* [WHAT YOU WILL DO]
In the data below, find each line that contains the word "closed" and copy it.

==*==

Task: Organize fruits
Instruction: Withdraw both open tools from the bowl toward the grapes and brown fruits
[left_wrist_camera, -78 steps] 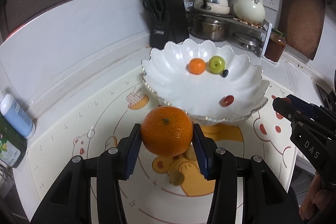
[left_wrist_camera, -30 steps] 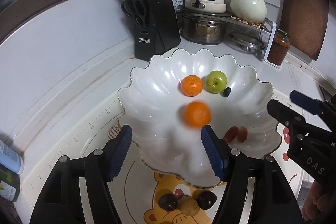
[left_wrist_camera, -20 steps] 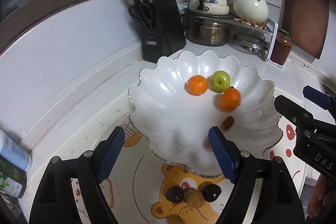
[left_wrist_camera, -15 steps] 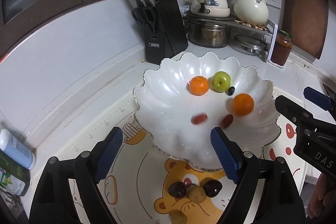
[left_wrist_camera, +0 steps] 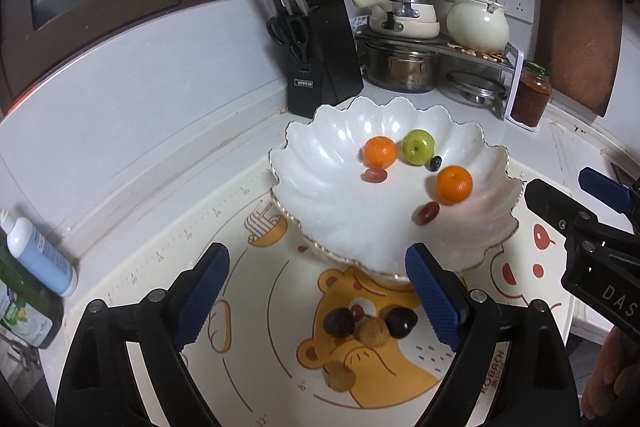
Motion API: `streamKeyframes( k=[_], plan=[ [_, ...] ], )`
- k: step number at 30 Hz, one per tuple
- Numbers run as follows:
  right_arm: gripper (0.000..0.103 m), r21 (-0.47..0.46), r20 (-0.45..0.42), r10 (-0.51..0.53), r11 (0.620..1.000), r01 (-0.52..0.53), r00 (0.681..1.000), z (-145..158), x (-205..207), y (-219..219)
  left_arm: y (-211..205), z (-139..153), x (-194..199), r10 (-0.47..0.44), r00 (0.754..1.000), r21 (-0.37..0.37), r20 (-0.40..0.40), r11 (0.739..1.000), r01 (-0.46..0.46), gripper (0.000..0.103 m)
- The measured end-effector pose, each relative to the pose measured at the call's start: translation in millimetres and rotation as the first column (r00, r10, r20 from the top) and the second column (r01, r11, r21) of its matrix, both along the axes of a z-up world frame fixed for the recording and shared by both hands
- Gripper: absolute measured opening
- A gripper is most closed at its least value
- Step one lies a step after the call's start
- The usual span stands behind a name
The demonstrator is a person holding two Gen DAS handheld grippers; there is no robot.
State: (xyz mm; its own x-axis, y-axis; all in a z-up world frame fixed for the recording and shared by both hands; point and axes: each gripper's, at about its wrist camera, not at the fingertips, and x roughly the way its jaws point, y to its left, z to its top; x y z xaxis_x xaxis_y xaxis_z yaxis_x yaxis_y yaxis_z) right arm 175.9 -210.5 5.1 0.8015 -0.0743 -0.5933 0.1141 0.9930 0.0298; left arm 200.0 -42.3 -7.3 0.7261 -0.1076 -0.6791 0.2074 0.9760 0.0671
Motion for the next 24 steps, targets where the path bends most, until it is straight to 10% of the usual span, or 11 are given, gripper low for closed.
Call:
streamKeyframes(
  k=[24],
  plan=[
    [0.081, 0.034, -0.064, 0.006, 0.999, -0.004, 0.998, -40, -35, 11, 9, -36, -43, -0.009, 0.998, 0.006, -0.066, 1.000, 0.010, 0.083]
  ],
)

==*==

* [SOLUTION]
- A gripper is most closed at its least value
Motion for the next 24 steps, targets where the path bends most, until it is straight to 10% of the usual span, or 11 are given, gripper low for closed.

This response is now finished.